Adaptive super-twisting sliding mode control for maximum power point tracking of PMSG-based wind energy conversion systems

This paper proposes a super-twisting adaptive sliding mode control law for maximum power point tracking of wind energy conversion systems based on permanent magnet synchronous generators (PMSGs). The employed sliding mode control algorithm can be considered an effective solution, as it retains the robustness properties of classical sliding mode control methods in the presence of disturbances and parameter uncertainties; at the same time, it provides chattering reduction via gain adaptation and generation of second-order sliding modes. In our work, a nonlinear multi-input multi-output tracking control problem is solved to maximize the captured power. Simulation results are presented using real wind speed data, and discussed for the proposed controller and four other sliding mode control solutions for the same problem, in the presence of variations of stator resistance, stator inductance and magnetic flux linkage.
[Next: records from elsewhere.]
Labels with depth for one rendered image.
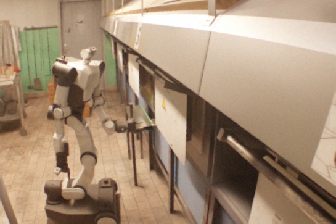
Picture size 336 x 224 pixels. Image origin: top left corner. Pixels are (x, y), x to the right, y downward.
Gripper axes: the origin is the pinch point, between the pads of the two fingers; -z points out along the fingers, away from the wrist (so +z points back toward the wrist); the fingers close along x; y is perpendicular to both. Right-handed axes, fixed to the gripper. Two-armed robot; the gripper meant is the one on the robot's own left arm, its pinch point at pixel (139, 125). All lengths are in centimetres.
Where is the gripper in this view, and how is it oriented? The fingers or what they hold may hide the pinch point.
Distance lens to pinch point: 212.7
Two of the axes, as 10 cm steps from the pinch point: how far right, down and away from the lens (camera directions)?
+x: -0.1, -9.5, -3.0
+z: -9.7, 0.8, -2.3
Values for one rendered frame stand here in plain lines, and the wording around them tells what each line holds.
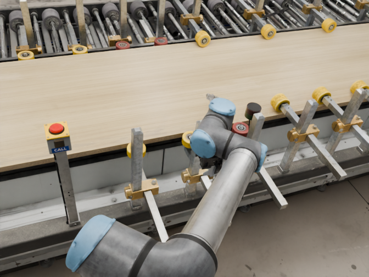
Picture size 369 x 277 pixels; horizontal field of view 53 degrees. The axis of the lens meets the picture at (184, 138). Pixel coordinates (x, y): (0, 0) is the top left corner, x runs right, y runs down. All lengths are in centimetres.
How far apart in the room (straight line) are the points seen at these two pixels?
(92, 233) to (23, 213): 110
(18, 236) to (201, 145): 85
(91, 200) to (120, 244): 109
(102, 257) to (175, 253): 13
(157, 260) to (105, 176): 111
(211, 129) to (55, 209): 89
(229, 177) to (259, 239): 155
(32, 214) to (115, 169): 40
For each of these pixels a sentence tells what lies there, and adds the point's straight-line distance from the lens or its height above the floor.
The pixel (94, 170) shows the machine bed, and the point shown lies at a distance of 171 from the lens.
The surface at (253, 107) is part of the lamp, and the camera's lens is 153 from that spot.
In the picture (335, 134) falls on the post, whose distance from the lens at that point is 193.
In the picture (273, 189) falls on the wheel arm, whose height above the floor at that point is 86.
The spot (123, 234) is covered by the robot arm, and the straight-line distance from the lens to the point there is 71.
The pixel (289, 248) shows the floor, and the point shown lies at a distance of 252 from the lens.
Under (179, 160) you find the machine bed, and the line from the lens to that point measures 183.
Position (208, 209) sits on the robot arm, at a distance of 84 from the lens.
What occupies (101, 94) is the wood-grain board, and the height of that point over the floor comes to 90.
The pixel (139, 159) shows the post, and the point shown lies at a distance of 139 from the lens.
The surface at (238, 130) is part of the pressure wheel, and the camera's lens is 173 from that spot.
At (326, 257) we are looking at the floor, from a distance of 259.
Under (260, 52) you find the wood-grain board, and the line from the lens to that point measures 233.
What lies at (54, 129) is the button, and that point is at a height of 123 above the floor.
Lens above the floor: 206
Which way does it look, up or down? 45 degrees down
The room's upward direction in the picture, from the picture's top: 8 degrees clockwise
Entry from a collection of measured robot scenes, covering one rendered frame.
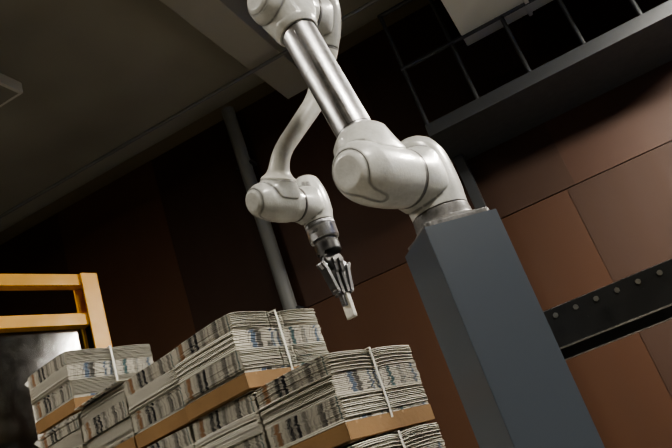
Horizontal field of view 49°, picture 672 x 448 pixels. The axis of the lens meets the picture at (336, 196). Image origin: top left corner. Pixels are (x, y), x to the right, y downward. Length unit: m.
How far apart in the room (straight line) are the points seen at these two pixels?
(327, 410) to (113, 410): 0.95
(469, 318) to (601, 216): 3.95
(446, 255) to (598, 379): 3.82
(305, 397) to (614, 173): 4.09
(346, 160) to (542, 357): 0.64
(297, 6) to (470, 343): 1.00
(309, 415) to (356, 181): 0.64
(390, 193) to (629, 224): 3.99
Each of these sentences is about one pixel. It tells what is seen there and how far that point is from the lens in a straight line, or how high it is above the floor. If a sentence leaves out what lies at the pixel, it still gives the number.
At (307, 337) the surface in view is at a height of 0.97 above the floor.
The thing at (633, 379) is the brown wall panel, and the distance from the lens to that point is 5.50.
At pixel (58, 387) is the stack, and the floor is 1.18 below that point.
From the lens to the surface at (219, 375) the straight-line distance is 2.17.
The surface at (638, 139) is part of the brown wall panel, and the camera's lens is 5.76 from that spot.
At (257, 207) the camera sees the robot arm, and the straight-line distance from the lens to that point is 2.00.
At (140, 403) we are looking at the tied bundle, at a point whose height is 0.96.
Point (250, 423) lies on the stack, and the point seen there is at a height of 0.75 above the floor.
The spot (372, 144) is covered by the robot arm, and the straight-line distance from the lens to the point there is 1.72.
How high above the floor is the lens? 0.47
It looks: 22 degrees up
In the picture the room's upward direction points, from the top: 20 degrees counter-clockwise
The proposed controller achieves the best trade-off between tracking performance and chattering reduction among the five considered solutions: compared to a standard sliding mode control algorithm, it reduces the amount of chattering from two to five orders of magnitude, and the steady-state error on PMSG rotor velocity of one order of magnitude. Also, it reduces the above-mentioned steady-state error of four orders of magnitude with respect to a previously-proposed linear quadratic regulator based integral sliding mode control law for the same system.